Task data:
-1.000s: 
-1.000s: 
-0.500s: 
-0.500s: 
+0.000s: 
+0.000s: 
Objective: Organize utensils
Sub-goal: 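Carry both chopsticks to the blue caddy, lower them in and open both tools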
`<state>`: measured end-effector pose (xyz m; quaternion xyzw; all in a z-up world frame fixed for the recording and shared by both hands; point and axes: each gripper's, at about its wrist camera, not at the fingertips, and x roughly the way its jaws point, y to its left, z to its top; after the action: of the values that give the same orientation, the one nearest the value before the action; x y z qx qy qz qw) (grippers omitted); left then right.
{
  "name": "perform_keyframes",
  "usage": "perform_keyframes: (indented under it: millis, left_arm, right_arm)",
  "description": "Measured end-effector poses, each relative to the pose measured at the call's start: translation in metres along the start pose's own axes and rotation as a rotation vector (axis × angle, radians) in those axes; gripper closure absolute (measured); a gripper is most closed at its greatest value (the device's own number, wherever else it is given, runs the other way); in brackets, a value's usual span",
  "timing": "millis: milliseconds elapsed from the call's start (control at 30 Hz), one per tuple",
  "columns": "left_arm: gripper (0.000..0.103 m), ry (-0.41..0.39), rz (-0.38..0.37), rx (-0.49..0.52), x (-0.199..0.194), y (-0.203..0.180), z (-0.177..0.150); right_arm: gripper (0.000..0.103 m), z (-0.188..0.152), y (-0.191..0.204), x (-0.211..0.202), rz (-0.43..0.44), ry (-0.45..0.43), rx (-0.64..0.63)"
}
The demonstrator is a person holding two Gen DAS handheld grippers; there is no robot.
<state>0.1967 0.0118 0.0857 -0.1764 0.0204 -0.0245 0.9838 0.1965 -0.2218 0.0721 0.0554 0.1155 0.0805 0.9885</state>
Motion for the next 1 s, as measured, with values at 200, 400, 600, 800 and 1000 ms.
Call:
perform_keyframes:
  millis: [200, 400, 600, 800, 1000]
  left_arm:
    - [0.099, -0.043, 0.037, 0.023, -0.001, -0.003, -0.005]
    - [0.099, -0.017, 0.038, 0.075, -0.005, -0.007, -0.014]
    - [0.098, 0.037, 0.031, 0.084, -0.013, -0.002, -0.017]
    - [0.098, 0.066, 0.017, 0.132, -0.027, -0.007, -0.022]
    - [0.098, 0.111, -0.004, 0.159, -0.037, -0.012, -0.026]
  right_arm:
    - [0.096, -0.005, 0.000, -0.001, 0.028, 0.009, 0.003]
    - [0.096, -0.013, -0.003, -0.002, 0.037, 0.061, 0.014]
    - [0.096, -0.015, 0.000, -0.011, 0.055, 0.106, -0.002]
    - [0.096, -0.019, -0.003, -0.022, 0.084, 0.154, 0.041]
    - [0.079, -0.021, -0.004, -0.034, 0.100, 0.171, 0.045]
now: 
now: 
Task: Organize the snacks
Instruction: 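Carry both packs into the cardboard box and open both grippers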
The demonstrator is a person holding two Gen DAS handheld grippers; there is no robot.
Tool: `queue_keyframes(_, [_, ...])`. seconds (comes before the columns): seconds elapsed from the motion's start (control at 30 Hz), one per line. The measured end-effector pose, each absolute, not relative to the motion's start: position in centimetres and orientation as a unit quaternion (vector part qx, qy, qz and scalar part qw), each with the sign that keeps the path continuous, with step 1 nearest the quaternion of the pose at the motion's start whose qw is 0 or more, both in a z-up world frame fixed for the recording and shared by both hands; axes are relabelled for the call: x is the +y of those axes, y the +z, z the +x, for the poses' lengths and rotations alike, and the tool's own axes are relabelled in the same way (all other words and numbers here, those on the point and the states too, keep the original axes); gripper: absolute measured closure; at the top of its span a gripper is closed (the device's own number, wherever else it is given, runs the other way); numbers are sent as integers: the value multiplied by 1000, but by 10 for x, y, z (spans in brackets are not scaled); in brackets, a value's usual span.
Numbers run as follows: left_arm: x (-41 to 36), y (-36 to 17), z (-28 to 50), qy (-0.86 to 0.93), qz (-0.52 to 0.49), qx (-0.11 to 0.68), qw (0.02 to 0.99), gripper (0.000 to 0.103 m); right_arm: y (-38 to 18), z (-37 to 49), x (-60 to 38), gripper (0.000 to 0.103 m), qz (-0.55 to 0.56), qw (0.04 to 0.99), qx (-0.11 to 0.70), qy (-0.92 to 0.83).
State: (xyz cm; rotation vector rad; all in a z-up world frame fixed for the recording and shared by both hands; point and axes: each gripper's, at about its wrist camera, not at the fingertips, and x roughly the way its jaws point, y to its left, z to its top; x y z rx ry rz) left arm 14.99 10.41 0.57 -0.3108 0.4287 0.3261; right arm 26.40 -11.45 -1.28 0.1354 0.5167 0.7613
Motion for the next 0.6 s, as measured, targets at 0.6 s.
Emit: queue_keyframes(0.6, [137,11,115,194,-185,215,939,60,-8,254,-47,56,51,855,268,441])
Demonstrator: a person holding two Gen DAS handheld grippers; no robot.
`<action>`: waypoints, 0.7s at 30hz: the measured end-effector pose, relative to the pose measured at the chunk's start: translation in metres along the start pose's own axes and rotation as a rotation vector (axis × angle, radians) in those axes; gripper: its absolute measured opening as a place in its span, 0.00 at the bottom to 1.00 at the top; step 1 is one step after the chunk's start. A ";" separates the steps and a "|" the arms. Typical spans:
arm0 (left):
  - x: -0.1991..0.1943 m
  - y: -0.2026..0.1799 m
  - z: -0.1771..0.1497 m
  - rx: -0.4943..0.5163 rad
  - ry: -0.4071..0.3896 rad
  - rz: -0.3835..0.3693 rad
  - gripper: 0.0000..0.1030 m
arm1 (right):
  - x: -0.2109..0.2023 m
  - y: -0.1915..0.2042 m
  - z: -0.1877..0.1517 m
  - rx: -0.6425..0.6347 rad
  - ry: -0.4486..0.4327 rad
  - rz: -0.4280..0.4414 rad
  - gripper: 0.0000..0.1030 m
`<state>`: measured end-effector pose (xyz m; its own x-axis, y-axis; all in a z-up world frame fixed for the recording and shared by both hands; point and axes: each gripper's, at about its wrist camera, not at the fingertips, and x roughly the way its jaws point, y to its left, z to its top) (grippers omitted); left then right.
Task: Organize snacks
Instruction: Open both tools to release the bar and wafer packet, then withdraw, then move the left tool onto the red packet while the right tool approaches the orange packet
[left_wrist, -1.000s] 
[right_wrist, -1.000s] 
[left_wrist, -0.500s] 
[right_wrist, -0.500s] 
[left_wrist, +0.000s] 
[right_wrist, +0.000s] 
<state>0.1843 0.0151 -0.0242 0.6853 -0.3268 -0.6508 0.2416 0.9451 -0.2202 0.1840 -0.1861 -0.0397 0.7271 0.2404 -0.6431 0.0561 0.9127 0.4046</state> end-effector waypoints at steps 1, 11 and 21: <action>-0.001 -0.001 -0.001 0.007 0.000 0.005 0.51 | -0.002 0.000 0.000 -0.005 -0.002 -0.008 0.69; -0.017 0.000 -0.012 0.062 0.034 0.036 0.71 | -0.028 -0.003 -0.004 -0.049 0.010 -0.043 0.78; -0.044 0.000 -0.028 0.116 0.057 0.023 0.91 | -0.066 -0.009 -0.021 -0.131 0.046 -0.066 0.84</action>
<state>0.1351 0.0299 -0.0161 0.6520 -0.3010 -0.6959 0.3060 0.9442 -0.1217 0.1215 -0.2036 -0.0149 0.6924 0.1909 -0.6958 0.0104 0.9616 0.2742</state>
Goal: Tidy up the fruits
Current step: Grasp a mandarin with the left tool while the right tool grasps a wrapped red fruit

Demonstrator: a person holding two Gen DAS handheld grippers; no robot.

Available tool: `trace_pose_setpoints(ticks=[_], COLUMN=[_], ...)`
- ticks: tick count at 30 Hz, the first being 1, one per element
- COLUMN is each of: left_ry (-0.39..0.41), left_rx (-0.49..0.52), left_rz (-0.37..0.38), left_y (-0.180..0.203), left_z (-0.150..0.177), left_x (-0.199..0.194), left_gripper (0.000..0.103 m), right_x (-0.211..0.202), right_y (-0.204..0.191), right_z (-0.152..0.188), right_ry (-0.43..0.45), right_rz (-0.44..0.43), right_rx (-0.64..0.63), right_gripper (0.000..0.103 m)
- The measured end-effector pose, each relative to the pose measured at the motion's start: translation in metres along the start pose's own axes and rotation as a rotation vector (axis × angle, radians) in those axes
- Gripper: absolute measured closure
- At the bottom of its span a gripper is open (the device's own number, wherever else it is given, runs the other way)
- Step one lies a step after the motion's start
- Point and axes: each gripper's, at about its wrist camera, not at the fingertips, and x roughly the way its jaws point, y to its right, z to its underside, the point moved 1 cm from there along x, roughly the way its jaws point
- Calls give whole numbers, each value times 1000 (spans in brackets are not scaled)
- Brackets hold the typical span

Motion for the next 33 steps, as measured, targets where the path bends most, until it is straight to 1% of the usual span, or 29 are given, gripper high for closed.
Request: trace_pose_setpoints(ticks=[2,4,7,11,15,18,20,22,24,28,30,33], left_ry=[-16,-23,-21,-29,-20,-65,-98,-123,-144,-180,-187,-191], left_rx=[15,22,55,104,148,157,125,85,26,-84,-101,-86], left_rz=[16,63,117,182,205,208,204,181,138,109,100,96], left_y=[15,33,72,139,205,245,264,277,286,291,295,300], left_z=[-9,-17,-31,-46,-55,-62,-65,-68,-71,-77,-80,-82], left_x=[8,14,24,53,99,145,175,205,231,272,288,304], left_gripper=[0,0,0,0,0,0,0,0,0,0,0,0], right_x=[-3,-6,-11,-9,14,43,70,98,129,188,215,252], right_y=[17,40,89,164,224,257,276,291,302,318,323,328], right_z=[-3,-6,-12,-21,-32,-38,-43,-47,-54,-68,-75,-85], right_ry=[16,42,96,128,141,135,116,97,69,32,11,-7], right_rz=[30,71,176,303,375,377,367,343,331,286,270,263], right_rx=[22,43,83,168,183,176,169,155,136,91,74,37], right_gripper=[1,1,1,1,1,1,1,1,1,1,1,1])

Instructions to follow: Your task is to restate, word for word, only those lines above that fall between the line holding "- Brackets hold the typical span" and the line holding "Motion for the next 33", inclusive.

Solution to the exercise:
- Brackets hold the typical span

Motion for the next 33 steps, as measured, targets where the path bends most, until it is straight to 1% of the usual span, or 29 are given, gripper high for closed.

There is nothing further to add to the answer.